AIM OF THE EXERCISE | Return exactly those lines of the material below that fall between the line holding "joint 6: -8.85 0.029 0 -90" and the line holding "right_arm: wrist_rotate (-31", inclusive.

THE DATA |
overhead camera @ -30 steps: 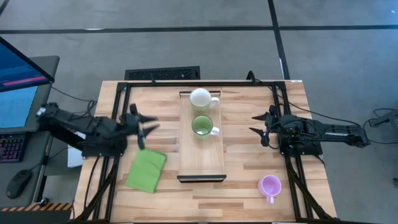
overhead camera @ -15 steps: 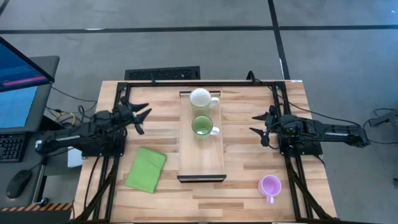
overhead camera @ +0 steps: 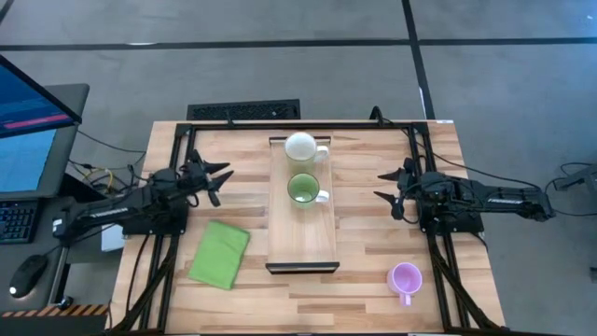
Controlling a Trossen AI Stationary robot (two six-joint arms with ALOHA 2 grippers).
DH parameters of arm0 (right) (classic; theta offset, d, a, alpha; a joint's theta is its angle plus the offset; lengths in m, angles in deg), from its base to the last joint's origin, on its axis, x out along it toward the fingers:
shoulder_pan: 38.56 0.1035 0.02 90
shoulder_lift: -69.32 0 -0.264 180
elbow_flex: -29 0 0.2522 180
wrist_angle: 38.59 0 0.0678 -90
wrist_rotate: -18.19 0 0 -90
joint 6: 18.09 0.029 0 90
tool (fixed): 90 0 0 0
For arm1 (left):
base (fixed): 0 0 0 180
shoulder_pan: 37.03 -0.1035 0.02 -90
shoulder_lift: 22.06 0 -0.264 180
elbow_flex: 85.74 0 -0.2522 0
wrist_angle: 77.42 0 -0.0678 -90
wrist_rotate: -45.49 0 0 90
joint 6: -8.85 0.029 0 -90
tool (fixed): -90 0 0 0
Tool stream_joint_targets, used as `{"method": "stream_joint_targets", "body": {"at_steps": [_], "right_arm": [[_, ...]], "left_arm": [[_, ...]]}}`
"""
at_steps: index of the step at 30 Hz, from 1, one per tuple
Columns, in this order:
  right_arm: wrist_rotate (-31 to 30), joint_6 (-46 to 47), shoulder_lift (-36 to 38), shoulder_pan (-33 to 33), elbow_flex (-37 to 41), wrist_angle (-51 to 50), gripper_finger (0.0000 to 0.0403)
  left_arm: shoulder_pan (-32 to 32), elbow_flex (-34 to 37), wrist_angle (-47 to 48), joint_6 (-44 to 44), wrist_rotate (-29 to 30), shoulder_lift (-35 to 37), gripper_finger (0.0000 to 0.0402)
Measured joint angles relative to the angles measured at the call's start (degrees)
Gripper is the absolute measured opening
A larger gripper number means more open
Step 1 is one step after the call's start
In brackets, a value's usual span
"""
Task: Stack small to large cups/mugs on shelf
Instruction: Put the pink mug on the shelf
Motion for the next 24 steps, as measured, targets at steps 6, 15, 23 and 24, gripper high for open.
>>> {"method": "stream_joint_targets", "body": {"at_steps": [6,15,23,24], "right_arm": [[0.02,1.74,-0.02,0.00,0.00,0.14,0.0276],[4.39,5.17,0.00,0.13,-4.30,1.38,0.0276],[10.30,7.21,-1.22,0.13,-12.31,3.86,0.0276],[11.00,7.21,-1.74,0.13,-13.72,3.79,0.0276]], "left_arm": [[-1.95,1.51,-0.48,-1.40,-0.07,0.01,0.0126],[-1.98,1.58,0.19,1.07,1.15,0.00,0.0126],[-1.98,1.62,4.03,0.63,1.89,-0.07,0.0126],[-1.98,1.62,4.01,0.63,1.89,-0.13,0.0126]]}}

WRITTEN SOLUTION |
joint 6: -8.85 0.029 0 -90
tool (fixed): -90 0 0 0
Tool stream_joint_targets, used as `{"method": "stream_joint_targets", "body": {"at_steps": [_], "right_arm": [[_, ...]], "left_arm": [[_, ...]]}}`
"""
at_steps: index of the step at 30 Hz, from 1, one per tuple
Columns, in this order:
  right_arm: wrist_rotate (-31 to 30), joint_6 (-46 to 47), shoulder_lift (-36 to 38), shoulder_pan (-33 to 33), elbow_flex (-37 to 41), wrist_angle (-51 to 50), gripper_finger (0.0000 to 0.0403)

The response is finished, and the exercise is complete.